The article also points out that there are alternate pathways to success than
going to those well known T20 colleges. This touches upon the idea that
society is pressuring teenagers into thinking that college determines one's
worthiness, and that this idea should be changed. I am sympathetic to
criticism of how society is pressuring teenagers into participating in a
system filled with taking loads of APs, having loads of ECs, etc. at the cost
of authenticity, just to go to a good college. However, I personally don't
want to go to a good college because society told me to. I want to go to a
good college because my own passions lie in studying the beauty of type theory
and math. It's not just about being "successful," making money, etc, it's
about my dreams.

The people who reduce this issue into a debate over who is the most oppressed
minority, or a Democrat vs Republican thing, are giving me a huge slap in the
face. For me, this isn't about "politics." This is about my dreams. Stop using
my dreams as a political football.

Being Asian is not a big part of who I am as a person. I am Westernized and
don't know so much about my culture. I'm just bringing my race up here because
apparently college admissions officers care about it, and will make negative
assumptions about who I am based on it.
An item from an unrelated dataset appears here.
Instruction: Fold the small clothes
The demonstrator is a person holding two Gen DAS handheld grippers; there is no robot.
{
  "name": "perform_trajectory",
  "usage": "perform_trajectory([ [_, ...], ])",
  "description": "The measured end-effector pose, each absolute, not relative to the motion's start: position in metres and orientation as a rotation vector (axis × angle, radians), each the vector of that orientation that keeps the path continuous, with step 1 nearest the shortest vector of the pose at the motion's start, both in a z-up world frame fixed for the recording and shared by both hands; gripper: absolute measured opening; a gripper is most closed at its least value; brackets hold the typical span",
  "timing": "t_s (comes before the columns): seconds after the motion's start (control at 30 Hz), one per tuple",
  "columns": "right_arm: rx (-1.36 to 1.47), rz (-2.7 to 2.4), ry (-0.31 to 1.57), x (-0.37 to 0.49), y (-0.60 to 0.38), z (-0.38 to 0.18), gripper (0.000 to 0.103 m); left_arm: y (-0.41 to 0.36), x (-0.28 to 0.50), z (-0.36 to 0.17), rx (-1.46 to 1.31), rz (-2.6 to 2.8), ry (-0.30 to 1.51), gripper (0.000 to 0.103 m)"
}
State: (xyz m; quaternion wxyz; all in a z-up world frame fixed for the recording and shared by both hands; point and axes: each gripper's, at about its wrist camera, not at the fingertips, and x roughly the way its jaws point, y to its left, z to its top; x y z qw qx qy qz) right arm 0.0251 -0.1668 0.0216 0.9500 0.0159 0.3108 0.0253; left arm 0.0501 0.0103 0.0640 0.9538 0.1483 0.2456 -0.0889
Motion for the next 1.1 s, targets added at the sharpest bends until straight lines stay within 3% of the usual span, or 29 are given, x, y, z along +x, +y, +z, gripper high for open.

Treat me the same way that you would
treat a black person, a white person, a Latino person, etc, who likes math and
computer science. Me being Asian had nothing to do with this.

------
stirbot
These are clearly driven individuals who will excel anywhere. In fact when you
consider grade inflation, they'd be better of going taking a scholarship from
a flagship state university. Especially for STEM majors.

Affirmative action is an attempt to break the cycle of educational under-
performance for certain groups in America. It's a blunt tool that needs to be
improved, not discarded.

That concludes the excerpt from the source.